Auteur David Lynch's ‘Lynchean’ visual language on display in Paris
What a wonderful weekend in Paris I have had! Taking an extended weekend break from London to attend the vernissage of David Lynch’s exhibition, The Air is On Fire, at the Fondation Cartier last Thursday and his performance at the Fondation Cartier’s Soirée Nomade on Friday evening. The exhibition, over two floors at the Fondation Cartier, is comprised of paintings, film, photographs and two installations. The five hundred sketches, doodles and drawings, made over the last thirty odd years on scraps of paper, post-it notes, lined note-paper, hotel stationary and matchbooks, are in one space on the first floor of the square glass Jean Nouvel building situated on the boulevard Raspail in Montparnasse. These records of a mind and hand constantly at work allow one the flirtation of imagining Lynch sitting in an hotel room, say, in Paris, noting down a phone number, which he precedes to call. Continuing to hold his pen, he draws one line as he waits as the phone rings and, once it is picked up, Lynch continues the line into a curve and then another line. He completes the doodle once the call is over. At times the pages are full from corner to corner of words, numbers and quirky images. It is an indelible record of the passage of his time, thoughts and perhaps conversation during one phone call.
Some of the paraphernalia of materials contain merely a couple of lines formulating a frequently returned to symbol of a triangle or dog, the name ‘Bob’ (of whom for Lynch there are apparently many and not just the one who evokes fear in our collective memory). The triangle, in fact, was apparently the impetus behind Lynch’s choice of how to hang his paintings, which hang in both spaces on the first floor. Where are hung the sketches along three walls, are enormous sheets of grey canvas strung taught between tailor-made freestanding scaffolding. The second space has the same scaffolding but in place of canvas are heavy elegant curtains in velvets of yellow and red. From these structures, set apart from their backing, are large-scale paintings that are tactile for us and for Lynch malleable formations of the darker sides of sexuality, psychology and human beings. On many of the paintings, dolls heads and limbs have been crushed or melted onto the surface of the canvas and wide twigs or clumps of hairy material surround and smother them. In fact, dead flies are used to ornament the deeper recesses of a gaunt skull-like face, which emerged rather ominously after I took a step closer to the work. This darker edge is quite compelling and once seen, created in me a rather morbid fascination to see what other unexpected materials had been used on his paintings. The surfaces of the paintings are heavy dense impasto in sluggish brows and blacks and bear the incised or stuck on examples of typical ‘Lynchean’ phraseology, or ‘thoughts’ as he calls them, such as the three following (from three different works):
Do you want to know what I really think? No.; My head is disconnected; I didn’t know that the gun was loaded sorry
Sometimes the paintings’ so-called subject matter will suit the sentences, at others not. I don’t feel that a symbiosis between the two is necessary.

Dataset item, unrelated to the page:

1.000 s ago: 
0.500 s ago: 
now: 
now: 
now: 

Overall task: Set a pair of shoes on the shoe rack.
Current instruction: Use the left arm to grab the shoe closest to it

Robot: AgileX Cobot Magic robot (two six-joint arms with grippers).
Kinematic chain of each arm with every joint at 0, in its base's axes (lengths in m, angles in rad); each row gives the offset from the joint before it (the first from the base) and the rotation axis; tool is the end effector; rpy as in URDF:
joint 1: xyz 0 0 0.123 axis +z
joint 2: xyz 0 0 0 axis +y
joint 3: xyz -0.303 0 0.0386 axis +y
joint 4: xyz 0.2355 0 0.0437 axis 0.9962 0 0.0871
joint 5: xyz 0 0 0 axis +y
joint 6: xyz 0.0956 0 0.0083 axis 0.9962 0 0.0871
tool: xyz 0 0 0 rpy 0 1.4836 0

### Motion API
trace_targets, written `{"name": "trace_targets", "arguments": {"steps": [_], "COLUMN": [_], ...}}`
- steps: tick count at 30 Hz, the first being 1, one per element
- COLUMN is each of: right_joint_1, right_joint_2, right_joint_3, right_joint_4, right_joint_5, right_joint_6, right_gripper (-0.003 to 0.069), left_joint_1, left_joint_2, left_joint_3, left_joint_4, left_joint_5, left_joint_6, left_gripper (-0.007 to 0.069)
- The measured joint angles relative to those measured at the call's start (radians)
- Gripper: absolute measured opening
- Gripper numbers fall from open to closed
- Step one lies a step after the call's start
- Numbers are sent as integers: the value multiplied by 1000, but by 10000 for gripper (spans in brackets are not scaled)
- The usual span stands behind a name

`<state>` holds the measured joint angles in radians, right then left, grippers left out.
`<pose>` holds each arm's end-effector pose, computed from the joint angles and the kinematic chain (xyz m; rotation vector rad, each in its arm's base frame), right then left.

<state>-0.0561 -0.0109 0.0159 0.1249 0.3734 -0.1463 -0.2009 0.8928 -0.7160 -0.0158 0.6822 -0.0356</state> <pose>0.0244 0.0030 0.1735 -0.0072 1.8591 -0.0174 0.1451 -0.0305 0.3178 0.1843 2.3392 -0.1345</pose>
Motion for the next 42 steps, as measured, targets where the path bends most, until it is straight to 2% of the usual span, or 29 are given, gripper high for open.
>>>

As with the music performance on Friday evening, the improvised sound was initiated by Lynch reading out a ‘thought’ of one or two indirectly related sentences that call to mind the poetry of the Dadaists. The sound played thereafter could have fit any of the three thoughts read out but what I felt was of more importance was the discord or arbitrariness between the two, in keeping with that we now call the ‘Lynchean’ essence of his films.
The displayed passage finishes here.